雨宮処凛がゆく!

 震災と原発事故からちょうど2年半が経つ。

 この原稿がアップされる9月11日、「福島・区域外避難と私たち〜苦難と希望の先にあるもの〜」が18時30分から日司連ホールで開催される。

 このイベント、久々に私も「主催」の一人としてかかわっているものだ。

 きっかけは、今年の4月11日。四谷の教会で東日本大震災復興支援チャリティイベントが開催され、私も出演したのだ。

 そこで、福島から東京に避難している女性たちが作ったDVDが上映された。震災当時の写真とともに、この2年間の様々な出来事が綴られたDVD。彼女たちを取り囲む状況に、ただただ言葉を失った。

 強制的に避難させられる地域の少し外側に住んでいたこと。原発事故の直後、放射線量が高いことなど何も知らされずに子どもの手を引いて水を求める行列に何時間も並んでいたこと。政府は「安全です」と繰り返すものの、子どもが尋常ではない鼻血を出し始め、避難を決めたこと。

 しかし、「自主避難」だからこその苦悩もある。時に「避難したことを非難」され、「帰りたい」と思っても「自ら進んで勝手に避難した」と言われてしまうかもしれないので弱音を吐くこともできない。今の福島に残る人たちとの間に生まれてしまう軋轢の問題もある。だけど、子どもを守りたい。そして、避難しない・できない人たちにも様々な事情があることも知っている。

 この日のイベントのあと、福島から東京に避難している女性たちと夜遅くまで話した。「あの日」から東京に避難してくるまでの様々な心の動きや、避難の経緯。東京の避難所となっていた「赤プリ」での生活、そして今に至るまでの話や今後の生活への不安を聞き、「これは多くの人に知ってほしい!」と思った。

 「何か、一緒にイベントをやりましょう!」

 あれから、5ヶ月。遂に実現するのが9月11日のイベントなのである。

 この日の午前中には、東京地裁で「福島原発被害東京訴訟」の第二回公判が行なわれる。避難者が国と東電を被告に原発事故の責任を追及する訴訟で、私は「東京訴訟サポーターズ」の呼びかけ人にもなっている。

 この訴訟で、原告から提出された意見陳述書にも、避難者の苦悩が綴られている。

 いわきから母子を避難させ、今は自らも東京に避難している男性は、以下のように書いている。

 当時、市の公式な発表では、『いわき市は被曝していない』ことになっていました。約1年後、放射性ヨウ素による初期内部被曝があった事が、報道により明らかになりましたが、空間放射線量が毎時約20マイクロシーベルトを越えた日もあったにもかかわらず、被曝の実態や汚染については隠蔽されていたのです。

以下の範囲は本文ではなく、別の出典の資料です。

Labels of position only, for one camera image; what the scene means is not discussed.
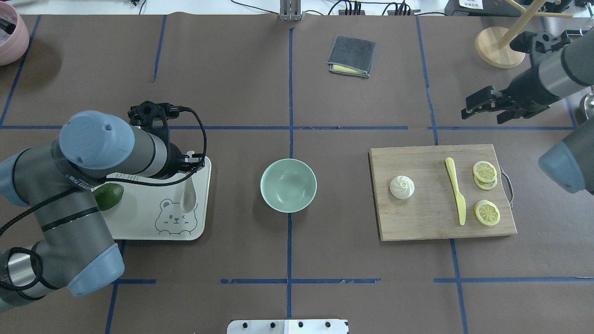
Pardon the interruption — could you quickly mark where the aluminium frame post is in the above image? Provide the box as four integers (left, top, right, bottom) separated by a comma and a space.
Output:
279, 0, 303, 22

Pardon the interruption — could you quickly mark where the pink bowl with ice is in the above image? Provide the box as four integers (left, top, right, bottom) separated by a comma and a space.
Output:
0, 2, 30, 66

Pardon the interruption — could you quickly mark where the beige spoon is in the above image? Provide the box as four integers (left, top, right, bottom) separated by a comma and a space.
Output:
180, 174, 197, 213

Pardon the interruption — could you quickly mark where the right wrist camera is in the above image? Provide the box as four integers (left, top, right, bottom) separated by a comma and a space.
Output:
509, 31, 571, 54

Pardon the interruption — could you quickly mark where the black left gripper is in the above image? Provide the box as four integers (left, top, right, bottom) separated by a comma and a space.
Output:
170, 144, 206, 175

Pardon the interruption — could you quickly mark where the wooden mug tree stand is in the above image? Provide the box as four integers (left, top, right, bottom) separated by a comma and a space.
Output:
474, 0, 573, 69

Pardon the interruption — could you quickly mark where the light green bowl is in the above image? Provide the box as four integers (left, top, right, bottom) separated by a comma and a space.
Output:
259, 159, 317, 213

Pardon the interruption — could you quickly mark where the lower back lemon slice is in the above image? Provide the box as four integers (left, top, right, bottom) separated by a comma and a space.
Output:
473, 177, 498, 191

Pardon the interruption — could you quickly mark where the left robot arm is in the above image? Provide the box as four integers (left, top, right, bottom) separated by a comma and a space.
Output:
1, 110, 206, 312

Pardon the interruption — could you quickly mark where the yellow sponge cloth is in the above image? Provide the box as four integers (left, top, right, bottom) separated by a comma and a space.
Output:
329, 64, 368, 77

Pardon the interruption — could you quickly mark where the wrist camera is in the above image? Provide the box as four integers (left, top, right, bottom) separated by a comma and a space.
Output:
509, 31, 571, 54
127, 101, 190, 133

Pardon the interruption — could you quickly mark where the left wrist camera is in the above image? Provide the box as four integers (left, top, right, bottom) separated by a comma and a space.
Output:
127, 101, 190, 133

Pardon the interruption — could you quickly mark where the white bear tray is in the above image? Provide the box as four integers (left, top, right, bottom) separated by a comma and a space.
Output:
102, 158, 212, 241

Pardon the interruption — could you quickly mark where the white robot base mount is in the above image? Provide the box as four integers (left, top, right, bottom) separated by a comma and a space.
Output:
226, 319, 349, 334

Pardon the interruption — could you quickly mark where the yellow plastic knife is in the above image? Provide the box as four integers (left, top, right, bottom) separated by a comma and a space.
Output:
444, 157, 466, 226

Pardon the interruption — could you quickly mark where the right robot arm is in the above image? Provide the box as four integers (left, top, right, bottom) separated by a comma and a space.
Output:
461, 31, 594, 193

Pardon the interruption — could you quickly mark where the bamboo cutting board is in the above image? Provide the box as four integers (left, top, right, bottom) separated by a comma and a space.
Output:
369, 144, 517, 241

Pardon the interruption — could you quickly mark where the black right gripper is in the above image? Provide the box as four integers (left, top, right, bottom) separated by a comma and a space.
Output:
461, 70, 552, 125

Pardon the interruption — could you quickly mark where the upper lemon slice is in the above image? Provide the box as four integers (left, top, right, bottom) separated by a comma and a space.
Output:
472, 161, 497, 183

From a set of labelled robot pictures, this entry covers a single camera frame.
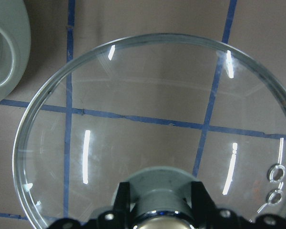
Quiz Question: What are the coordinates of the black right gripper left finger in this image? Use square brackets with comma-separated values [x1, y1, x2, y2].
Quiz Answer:
[96, 182, 131, 229]

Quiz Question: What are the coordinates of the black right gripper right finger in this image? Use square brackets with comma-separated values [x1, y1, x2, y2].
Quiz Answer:
[190, 180, 239, 229]

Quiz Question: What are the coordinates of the glass pot lid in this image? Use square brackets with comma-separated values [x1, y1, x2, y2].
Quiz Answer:
[13, 34, 286, 229]

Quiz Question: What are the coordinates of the pale green cooking pot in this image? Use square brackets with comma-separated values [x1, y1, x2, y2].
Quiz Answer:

 『放射能は笑っていれば来ない。心配する者が病気になる』という不可解なメールが拡散され、県内各地で、外部被曝のみの話で安全を謳う、無責任な講演会が開かれ、ラジオは『復興の妨げになっているのは放射能汚染を怖がる心です。』と連呼していました。しかし、手元のガイガーカウンターは、連日恐ろしい数値を示しており、私は周囲の認識とのギャップに悩まされました。

 原発事故後の福島には、避難区域の外であっても、放射性管理区域に相当する線量の場所がたくさんあります。然るべき安全管理のもとで慎重に業務を行うべき場所です。ところが、実際には、そこで人々が生活しており、食事も育児もしています。1平方メートル当たり数万ベクレルを超える土の上で、子どもたちが泥だらけになってスポーツをし、草むしりをするというのは、本来あるはずのない状況です。私は、実測値や文科省が公表しているデータを元に、危険を軽減する方法を提案してきました。しかし、その行動自体が誹謗中傷の対象となっていきました。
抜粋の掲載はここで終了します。